What is required
Somewhere below, one line contains "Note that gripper" and a later line contains "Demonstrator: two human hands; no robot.". Output those two lines and everything between them exactly, and nothing else.
....................
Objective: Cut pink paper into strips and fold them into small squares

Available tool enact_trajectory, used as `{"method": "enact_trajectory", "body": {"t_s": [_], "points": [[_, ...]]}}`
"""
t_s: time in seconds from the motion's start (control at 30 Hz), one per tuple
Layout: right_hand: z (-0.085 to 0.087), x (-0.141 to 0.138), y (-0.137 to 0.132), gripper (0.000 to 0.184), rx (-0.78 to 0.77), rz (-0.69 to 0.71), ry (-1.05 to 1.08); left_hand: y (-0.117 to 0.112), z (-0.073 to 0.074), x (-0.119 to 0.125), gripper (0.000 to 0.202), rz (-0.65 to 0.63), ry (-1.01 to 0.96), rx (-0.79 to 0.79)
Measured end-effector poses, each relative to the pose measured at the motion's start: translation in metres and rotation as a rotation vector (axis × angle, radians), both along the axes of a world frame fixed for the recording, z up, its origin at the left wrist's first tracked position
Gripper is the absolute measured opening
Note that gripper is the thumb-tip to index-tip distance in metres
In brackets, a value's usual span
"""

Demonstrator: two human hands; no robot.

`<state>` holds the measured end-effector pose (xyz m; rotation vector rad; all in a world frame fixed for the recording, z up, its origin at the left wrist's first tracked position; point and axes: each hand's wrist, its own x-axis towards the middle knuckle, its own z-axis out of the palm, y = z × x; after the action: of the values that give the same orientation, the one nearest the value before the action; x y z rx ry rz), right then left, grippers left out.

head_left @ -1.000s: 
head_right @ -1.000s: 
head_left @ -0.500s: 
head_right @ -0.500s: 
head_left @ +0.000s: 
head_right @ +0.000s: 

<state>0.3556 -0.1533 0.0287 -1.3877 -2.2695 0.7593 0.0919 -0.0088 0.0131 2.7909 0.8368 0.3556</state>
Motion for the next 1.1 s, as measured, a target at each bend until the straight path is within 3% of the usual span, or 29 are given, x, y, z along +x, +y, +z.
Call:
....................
Answer to this task
Note that gripper is the thumb-tip to index-tip distance in metres
In brackets, a value's usual span
"""

Demonstrator: two human hands; no robot.

There is no more to the exercise.